• **About this task**
After going through the data below, state how many lines contain "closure", and nothing else.

• **Extracted records**
--

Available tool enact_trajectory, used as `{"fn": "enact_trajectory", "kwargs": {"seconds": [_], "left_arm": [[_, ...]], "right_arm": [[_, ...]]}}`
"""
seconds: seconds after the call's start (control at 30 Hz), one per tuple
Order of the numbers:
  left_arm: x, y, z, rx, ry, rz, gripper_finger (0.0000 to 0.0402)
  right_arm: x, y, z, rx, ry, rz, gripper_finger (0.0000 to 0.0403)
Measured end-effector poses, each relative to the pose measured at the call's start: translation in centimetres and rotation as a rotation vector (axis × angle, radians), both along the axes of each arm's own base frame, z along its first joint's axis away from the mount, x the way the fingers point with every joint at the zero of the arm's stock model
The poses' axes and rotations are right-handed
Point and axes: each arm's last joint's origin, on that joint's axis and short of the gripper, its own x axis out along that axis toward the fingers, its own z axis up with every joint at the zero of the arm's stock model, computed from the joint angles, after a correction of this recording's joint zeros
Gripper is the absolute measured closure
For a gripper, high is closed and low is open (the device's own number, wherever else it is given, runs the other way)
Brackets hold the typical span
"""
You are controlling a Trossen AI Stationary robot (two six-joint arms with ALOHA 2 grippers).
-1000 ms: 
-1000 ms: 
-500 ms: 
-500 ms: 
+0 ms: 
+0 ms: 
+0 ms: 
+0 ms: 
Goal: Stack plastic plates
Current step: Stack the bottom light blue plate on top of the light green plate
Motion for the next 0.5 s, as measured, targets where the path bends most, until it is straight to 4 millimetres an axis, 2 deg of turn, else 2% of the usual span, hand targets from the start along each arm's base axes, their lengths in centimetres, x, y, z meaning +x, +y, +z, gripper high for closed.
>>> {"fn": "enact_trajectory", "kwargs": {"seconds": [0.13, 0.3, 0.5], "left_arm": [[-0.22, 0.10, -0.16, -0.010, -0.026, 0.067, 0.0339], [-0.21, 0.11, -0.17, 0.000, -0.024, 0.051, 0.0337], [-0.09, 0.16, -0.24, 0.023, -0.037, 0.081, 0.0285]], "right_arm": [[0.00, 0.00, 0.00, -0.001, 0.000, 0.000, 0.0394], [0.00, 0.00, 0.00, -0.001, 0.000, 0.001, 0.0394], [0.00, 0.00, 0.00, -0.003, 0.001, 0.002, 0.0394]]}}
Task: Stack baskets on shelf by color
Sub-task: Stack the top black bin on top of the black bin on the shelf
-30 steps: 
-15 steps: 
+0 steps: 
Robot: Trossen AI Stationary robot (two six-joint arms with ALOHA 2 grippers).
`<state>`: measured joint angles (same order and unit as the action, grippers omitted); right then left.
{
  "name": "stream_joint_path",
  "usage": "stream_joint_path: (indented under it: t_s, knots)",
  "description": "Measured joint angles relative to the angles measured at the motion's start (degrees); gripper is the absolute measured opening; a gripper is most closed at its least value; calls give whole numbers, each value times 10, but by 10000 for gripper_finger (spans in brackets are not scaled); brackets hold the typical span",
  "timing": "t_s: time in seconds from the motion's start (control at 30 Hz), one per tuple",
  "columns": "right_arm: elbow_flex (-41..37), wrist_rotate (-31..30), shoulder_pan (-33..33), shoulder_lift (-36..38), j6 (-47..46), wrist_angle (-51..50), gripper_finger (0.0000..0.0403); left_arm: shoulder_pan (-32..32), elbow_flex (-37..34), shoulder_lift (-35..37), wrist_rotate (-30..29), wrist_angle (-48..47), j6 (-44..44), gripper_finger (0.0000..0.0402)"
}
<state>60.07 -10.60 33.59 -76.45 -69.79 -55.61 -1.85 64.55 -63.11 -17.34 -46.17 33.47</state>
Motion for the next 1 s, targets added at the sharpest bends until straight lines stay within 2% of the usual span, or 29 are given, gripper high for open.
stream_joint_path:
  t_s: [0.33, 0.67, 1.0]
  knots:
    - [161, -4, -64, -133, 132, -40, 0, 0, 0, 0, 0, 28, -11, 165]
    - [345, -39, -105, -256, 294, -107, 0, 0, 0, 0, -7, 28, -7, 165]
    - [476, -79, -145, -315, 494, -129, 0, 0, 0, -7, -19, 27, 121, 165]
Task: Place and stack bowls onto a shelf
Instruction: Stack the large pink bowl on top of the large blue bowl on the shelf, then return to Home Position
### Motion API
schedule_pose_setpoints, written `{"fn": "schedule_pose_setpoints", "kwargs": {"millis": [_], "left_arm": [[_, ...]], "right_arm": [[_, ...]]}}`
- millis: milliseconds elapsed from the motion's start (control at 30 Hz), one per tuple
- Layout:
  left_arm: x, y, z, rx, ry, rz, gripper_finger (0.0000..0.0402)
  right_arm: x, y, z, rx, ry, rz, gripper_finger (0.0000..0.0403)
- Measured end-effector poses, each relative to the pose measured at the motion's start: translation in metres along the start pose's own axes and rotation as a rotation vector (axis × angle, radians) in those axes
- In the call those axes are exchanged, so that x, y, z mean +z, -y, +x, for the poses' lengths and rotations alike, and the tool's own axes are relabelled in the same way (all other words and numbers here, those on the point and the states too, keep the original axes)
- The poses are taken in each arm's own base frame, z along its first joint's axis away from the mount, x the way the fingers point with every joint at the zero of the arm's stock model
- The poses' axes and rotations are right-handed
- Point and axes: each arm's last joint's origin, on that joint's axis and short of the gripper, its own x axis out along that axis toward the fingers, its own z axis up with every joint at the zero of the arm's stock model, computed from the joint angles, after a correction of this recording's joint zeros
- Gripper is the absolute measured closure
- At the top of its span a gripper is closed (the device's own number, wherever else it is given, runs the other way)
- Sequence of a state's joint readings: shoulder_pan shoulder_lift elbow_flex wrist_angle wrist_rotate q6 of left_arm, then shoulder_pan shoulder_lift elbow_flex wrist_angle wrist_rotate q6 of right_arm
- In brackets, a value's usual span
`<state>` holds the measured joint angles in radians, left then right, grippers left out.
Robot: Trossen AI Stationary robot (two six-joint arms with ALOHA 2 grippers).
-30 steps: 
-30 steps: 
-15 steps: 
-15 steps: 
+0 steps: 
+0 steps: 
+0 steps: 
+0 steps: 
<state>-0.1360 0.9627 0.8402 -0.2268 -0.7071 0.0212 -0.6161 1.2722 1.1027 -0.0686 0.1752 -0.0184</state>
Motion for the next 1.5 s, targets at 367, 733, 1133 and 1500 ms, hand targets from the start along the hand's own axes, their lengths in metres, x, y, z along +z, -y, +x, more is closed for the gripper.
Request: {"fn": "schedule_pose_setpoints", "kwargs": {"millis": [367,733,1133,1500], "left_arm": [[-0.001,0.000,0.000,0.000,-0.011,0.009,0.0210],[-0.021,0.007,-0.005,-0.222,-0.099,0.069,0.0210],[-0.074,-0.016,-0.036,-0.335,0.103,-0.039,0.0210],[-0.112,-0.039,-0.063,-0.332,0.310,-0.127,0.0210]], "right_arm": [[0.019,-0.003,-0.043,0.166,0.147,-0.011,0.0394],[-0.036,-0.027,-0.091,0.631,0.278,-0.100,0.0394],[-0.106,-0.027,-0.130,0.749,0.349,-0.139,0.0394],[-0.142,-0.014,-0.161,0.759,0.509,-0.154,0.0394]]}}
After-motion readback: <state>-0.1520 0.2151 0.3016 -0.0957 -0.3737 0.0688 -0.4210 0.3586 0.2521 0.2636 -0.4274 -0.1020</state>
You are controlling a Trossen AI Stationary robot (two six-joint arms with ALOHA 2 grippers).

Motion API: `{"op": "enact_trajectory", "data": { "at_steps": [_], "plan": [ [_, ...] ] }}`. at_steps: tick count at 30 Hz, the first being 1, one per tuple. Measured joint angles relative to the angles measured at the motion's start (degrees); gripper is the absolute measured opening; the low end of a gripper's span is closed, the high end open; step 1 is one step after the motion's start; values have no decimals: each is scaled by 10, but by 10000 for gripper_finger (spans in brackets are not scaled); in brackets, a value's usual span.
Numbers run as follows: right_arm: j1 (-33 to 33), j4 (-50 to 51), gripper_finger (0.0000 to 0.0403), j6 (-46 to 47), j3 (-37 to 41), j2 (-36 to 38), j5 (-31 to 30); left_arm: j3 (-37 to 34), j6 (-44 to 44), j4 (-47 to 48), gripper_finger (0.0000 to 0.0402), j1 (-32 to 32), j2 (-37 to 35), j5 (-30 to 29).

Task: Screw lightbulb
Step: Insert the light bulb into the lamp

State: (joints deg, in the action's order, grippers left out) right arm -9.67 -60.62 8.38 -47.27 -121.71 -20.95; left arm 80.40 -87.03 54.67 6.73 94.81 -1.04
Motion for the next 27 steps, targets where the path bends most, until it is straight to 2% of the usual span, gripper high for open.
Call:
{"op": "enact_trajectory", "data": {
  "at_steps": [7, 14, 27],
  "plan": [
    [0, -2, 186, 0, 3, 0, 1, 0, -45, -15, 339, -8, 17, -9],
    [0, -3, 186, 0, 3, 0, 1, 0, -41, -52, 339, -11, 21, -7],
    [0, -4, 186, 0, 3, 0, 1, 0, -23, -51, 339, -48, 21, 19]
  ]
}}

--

• **Written reply**
2